**Your assignment:** Only some lines are wanted. Transcribe, exactly, the lines below from the line with "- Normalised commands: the" up to and including the line with "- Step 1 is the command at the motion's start".

[Recorded information — start]

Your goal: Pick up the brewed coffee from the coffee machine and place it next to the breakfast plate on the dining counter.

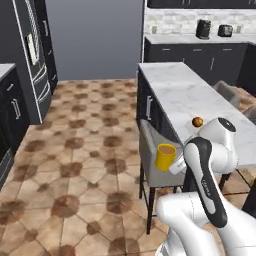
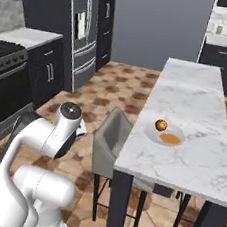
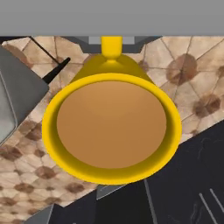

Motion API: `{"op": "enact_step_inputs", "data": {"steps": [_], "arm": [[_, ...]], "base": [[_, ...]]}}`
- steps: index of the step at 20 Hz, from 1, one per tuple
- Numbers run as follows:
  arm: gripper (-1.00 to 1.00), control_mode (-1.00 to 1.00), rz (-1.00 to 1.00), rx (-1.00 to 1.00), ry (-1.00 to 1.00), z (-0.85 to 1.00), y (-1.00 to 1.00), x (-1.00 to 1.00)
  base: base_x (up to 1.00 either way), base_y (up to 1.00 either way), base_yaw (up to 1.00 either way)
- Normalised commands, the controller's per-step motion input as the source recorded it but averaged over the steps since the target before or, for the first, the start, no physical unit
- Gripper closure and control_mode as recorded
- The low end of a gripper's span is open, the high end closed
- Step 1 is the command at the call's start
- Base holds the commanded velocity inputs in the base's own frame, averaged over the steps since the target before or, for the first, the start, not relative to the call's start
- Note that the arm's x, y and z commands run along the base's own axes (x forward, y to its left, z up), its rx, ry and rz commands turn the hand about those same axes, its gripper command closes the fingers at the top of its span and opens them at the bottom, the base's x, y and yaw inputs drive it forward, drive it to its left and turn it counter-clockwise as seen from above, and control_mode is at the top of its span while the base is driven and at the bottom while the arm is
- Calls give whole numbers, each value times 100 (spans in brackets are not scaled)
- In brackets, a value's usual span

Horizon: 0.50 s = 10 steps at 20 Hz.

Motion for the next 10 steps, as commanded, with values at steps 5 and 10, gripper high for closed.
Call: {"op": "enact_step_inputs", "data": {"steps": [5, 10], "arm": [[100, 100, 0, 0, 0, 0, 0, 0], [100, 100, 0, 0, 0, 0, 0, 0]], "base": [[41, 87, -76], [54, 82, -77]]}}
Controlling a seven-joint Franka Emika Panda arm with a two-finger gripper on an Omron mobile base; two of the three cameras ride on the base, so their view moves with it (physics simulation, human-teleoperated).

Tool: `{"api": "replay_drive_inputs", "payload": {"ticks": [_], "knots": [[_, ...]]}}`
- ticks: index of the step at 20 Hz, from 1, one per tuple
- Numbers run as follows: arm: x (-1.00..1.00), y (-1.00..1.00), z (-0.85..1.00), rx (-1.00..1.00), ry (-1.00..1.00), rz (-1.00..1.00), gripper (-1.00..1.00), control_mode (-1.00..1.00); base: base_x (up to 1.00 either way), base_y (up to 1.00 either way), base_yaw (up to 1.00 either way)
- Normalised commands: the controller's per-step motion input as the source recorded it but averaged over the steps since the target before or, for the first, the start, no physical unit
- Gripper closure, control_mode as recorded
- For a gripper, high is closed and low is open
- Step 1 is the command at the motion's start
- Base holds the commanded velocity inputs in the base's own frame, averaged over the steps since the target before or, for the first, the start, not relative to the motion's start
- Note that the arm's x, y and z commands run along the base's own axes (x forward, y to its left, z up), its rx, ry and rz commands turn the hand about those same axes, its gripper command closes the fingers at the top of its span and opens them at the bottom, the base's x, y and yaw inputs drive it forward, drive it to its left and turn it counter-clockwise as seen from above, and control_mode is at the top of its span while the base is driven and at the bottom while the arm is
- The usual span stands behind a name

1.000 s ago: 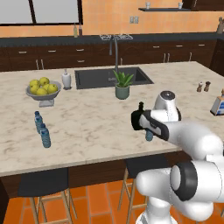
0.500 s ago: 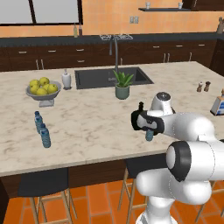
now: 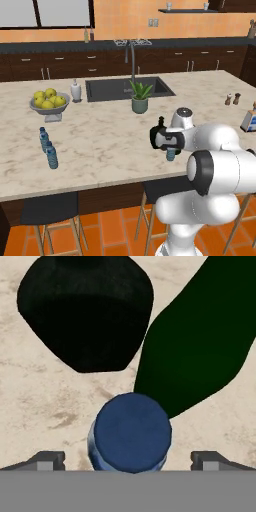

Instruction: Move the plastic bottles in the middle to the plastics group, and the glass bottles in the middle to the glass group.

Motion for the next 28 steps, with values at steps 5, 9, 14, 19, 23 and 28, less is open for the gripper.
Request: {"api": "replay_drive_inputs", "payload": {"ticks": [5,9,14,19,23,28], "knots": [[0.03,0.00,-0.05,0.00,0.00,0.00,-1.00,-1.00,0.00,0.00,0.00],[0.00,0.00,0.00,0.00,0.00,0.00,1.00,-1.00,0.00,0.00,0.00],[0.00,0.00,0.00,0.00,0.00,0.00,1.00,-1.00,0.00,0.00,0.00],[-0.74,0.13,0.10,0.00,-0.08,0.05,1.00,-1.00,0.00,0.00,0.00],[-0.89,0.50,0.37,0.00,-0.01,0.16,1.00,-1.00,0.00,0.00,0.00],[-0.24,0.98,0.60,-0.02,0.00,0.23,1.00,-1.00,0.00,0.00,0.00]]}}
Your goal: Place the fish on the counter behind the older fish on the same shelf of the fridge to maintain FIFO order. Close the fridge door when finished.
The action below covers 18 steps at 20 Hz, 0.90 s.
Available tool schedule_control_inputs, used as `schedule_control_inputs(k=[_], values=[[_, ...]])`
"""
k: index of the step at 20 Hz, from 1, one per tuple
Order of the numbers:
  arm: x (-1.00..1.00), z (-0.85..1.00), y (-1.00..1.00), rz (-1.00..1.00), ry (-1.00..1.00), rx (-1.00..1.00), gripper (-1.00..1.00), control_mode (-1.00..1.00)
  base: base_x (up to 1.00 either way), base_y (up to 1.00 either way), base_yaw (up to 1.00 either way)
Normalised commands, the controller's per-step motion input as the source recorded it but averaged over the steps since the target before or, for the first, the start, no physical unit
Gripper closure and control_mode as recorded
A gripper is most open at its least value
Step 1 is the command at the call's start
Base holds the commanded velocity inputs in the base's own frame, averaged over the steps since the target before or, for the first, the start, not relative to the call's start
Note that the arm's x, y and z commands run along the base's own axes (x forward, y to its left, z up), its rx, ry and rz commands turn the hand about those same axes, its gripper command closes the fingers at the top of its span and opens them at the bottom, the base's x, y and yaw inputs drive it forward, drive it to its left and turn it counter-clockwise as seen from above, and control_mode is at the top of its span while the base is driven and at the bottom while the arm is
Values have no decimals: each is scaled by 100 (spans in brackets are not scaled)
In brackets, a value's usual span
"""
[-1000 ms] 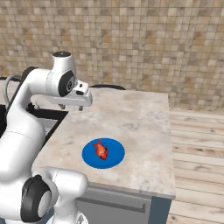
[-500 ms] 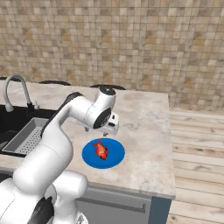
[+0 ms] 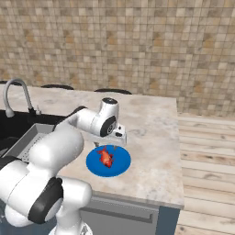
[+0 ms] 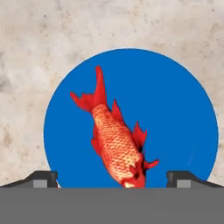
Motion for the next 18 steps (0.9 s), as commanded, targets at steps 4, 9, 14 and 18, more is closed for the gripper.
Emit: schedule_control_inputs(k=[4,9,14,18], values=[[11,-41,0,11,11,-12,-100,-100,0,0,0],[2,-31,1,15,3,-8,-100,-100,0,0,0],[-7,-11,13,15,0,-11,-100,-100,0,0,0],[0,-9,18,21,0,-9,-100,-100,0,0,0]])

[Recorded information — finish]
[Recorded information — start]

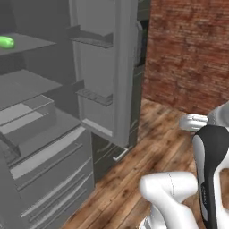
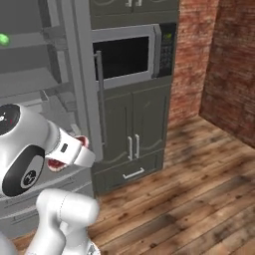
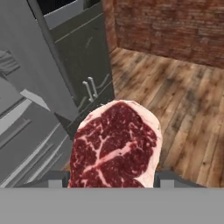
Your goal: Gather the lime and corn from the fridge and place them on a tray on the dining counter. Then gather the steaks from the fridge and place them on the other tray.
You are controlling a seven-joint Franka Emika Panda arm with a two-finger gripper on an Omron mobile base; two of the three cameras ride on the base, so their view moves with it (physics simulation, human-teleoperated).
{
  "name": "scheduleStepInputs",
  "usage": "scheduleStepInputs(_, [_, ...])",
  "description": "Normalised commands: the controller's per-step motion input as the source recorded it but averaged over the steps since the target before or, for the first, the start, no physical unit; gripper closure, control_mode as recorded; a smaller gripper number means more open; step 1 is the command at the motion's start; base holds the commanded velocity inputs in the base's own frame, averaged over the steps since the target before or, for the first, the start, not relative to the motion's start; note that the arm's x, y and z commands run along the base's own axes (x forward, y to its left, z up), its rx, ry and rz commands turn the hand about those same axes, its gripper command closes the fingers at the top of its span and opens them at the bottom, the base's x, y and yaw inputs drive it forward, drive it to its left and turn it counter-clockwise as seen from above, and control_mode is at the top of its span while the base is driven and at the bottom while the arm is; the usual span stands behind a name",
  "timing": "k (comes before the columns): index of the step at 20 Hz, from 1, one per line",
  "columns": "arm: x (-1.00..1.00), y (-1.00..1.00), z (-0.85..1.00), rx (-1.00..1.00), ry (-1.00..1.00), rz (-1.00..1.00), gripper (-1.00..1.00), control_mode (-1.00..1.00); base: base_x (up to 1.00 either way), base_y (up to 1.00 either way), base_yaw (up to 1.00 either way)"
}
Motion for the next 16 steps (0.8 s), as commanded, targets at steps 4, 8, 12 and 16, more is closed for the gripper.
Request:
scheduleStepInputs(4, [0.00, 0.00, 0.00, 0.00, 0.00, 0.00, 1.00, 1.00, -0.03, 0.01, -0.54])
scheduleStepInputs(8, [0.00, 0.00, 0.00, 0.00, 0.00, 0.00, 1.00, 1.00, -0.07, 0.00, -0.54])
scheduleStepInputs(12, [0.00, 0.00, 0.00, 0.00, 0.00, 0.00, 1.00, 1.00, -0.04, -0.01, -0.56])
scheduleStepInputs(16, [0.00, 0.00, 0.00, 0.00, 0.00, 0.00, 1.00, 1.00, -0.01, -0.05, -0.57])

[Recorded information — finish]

**Task solution:**
- Normalised commands: the controller's per-step motion input as the source recorded it but averaged over the steps since the target before or, for the first, the start, no physical unit
- Gripper closure, control_mode as recorded
- For a gripper, high is closed and low is open
- Step 1 is the command at the motion's start

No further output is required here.